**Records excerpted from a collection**
━━━━━━━━━━
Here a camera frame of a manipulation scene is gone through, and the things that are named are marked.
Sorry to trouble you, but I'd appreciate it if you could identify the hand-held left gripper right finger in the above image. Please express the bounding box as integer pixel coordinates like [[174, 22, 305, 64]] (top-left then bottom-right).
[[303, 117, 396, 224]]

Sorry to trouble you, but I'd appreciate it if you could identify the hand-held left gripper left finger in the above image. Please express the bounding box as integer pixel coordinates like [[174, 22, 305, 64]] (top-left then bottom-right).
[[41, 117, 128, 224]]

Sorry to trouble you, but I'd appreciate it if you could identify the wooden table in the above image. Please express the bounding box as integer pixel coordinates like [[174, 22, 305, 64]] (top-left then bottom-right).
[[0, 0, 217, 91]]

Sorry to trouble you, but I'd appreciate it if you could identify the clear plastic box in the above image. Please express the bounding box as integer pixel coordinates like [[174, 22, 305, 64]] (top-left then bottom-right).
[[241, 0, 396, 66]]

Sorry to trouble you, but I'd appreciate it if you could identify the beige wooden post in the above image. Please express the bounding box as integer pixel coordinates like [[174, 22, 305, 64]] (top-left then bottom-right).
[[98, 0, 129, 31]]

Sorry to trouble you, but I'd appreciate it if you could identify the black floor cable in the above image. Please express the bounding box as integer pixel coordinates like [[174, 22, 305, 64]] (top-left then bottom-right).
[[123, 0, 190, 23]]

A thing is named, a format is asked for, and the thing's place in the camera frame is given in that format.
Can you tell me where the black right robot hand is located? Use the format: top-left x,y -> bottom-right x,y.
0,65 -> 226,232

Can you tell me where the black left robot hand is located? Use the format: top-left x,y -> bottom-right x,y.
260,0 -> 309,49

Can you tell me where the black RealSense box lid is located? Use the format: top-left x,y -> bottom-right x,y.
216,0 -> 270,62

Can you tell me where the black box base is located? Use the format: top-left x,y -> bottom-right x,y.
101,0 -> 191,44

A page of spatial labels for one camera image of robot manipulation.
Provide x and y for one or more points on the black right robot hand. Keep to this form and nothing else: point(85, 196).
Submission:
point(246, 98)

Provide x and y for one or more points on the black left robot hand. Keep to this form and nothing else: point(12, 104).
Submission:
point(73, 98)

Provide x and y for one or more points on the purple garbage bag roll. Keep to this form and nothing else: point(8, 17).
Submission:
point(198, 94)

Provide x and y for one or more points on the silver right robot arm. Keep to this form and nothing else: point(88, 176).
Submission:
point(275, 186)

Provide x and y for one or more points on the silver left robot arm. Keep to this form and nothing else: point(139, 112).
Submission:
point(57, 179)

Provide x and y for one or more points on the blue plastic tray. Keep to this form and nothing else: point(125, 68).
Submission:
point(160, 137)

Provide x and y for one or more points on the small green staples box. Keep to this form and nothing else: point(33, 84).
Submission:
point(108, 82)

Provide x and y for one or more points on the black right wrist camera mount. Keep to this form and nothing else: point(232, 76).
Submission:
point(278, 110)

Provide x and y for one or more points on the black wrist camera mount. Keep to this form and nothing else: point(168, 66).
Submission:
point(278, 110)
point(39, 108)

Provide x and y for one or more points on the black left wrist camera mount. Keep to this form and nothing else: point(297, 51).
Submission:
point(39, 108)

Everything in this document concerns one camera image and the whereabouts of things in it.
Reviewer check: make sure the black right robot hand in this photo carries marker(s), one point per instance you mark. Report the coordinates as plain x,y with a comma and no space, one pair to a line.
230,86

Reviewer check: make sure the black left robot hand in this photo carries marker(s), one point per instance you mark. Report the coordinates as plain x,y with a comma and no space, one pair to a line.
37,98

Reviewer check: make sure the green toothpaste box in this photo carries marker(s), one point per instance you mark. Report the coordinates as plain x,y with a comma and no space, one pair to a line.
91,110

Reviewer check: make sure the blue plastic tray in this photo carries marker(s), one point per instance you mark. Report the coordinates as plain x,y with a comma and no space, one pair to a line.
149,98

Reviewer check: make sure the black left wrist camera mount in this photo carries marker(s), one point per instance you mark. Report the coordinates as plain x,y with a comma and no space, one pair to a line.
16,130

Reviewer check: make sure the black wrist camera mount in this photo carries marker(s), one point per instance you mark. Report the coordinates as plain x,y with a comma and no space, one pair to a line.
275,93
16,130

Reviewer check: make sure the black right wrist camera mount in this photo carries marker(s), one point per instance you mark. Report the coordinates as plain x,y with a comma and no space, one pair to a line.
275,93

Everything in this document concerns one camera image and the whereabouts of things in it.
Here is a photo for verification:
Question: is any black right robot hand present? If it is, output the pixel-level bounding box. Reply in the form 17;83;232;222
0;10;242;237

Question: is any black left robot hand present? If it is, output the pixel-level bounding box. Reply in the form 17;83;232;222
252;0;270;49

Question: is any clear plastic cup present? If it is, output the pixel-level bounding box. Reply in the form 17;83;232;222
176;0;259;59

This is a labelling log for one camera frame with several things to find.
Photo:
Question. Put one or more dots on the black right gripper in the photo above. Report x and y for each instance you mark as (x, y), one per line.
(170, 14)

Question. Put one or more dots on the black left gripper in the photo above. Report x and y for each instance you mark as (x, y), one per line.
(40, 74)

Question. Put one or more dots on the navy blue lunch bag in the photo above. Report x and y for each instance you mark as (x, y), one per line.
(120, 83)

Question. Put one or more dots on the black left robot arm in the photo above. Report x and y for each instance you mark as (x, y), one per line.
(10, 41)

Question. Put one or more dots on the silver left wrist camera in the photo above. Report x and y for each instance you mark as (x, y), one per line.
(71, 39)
━━━━━━━━━━
**What you have to do**
Every record above needs to be given again exactly.

**Solution to the problem**
Here a camera frame of a manipulation scene is gone through, and the things that are named are marked.
Sorry to trouble you, but I'd appreciate it if you could identify the hand-held left gripper right finger in the above image. Please express the bounding box as integer pixel coordinates like [[174, 22, 305, 64]] (top-left then bottom-right).
[[303, 117, 396, 224]]

Sorry to trouble you, but I'd appreciate it if you could identify the hand-held left gripper left finger in the above image. Please express the bounding box as integer pixel coordinates like [[174, 22, 305, 64]] (top-left then bottom-right).
[[41, 117, 128, 224]]

Sorry to trouble you, but I'd appreciate it if you could identify the wooden table in the above image. Please express the bounding box as integer pixel coordinates like [[174, 22, 305, 64]] (top-left then bottom-right).
[[0, 0, 217, 91]]

Sorry to trouble you, but I'd appreciate it if you could identify the clear plastic box in the above image. Please express the bounding box as integer pixel coordinates like [[174, 22, 305, 64]] (top-left then bottom-right).
[[241, 0, 396, 66]]

Sorry to trouble you, but I'd appreciate it if you could identify the beige wooden post in the above image. Please express the bounding box as integer pixel coordinates like [[174, 22, 305, 64]] (top-left then bottom-right).
[[98, 0, 129, 31]]

Sorry to trouble you, but I'd appreciate it if you could identify the black floor cable in the above image. Please express the bounding box as integer pixel coordinates like [[174, 22, 305, 64]] (top-left then bottom-right).
[[123, 0, 190, 23]]

A thing is named, a format is asked for, and the thing's place in the camera frame is given in that format.
Can you tell me where the black right robot hand is located? Use the format: top-left x,y -> bottom-right x,y.
0,65 -> 226,232

Can you tell me where the black left robot hand is located? Use the format: top-left x,y -> bottom-right x,y.
260,0 -> 309,49

Can you tell me where the black RealSense box lid is located? Use the format: top-left x,y -> bottom-right x,y.
216,0 -> 270,62

Can you tell me where the black box base is located? Use the format: top-left x,y -> bottom-right x,y.
101,0 -> 191,44

A page of spatial labels for one camera image of robot manipulation.
Provide x and y for one or more points on the black right robot hand. Keep to this form and nothing else: point(85, 196).
Submission:
point(246, 98)

Provide x and y for one or more points on the black left robot hand. Keep to this form and nothing else: point(12, 104).
Submission:
point(73, 98)

Provide x and y for one or more points on the purple garbage bag roll. Keep to this form and nothing else: point(8, 17).
Submission:
point(198, 94)

Provide x and y for one or more points on the silver right robot arm. Keep to this form and nothing else: point(88, 176).
Submission:
point(275, 186)

Provide x and y for one or more points on the silver left robot arm. Keep to this form and nothing else: point(139, 112).
Submission:
point(57, 179)

Provide x and y for one or more points on the blue plastic tray. Keep to this form and nothing else: point(125, 68).
Submission:
point(160, 137)

Provide x and y for one or more points on the small green staples box. Keep to this form and nothing else: point(33, 84).
Submission:
point(108, 82)

Provide x and y for one or more points on the black right wrist camera mount. Keep to this form and nothing else: point(232, 76).
Submission:
point(278, 110)

Provide x and y for one or more points on the black wrist camera mount. Keep to this form and nothing else: point(168, 66).
Submission:
point(278, 110)
point(39, 108)

Provide x and y for one or more points on the black left wrist camera mount. Keep to this form and nothing else: point(297, 51).
Submission:
point(39, 108)

Everything in this document concerns one camera image and the whereabouts of things in it.
Reviewer check: make sure the black right robot hand in this photo carries marker(s), one point per instance you mark. Report the coordinates as plain x,y with a comma and no space, one pair to a line.
230,86

Reviewer check: make sure the black left robot hand in this photo carries marker(s), one point per instance you mark. Report the coordinates as plain x,y with a comma and no space, one pair to a line.
37,98

Reviewer check: make sure the green toothpaste box in this photo carries marker(s), one point per instance you mark. Report the coordinates as plain x,y with a comma and no space, one pair to a line.
91,110

Reviewer check: make sure the blue plastic tray in this photo carries marker(s), one point per instance you mark. Report the coordinates as plain x,y with a comma and no space, one pair to a line.
149,98

Reviewer check: make sure the black left wrist camera mount in this photo carries marker(s), one point per instance you mark. Report the coordinates as plain x,y with a comma and no space, one pair to a line.
16,130

Reviewer check: make sure the black wrist camera mount in this photo carries marker(s), one point per instance you mark. Report the coordinates as plain x,y with a comma and no space, one pair to a line.
275,93
16,130

Reviewer check: make sure the black right wrist camera mount in this photo carries marker(s), one point per instance you mark. Report the coordinates as plain x,y with a comma and no space, one pair to a line.
275,93

Everything in this document concerns one camera image and the whereabouts of things in it.
Here is a photo for verification:
Question: is any black right robot hand present? If it is, output the pixel-level bounding box. Reply in the form 17;83;232;222
0;10;242;237

Question: is any black left robot hand present? If it is, output the pixel-level bounding box. Reply in the form 17;83;232;222
252;0;270;49

Question: is any clear plastic cup present? If it is, output the pixel-level bounding box. Reply in the form 17;83;232;222
176;0;259;59

This is a labelling log for one camera frame with several things to find.
Photo:
Question. Put one or more dots on the black right gripper in the photo above. Report x and y for each instance you mark as (x, y), one per line.
(170, 14)

Question. Put one or more dots on the black left gripper in the photo above. Report x and y for each instance you mark as (x, y), one per line.
(40, 74)

Question. Put one or more dots on the navy blue lunch bag in the photo above. Report x and y for each instance you mark as (x, y), one per line.
(120, 83)

Question. Put one or more dots on the black left robot arm in the photo above. Report x and y for each instance you mark as (x, y), one per line.
(10, 41)

Question. Put one or more dots on the silver left wrist camera in the photo above. Report x and y for each instance you mark as (x, y), one per line.
(71, 39)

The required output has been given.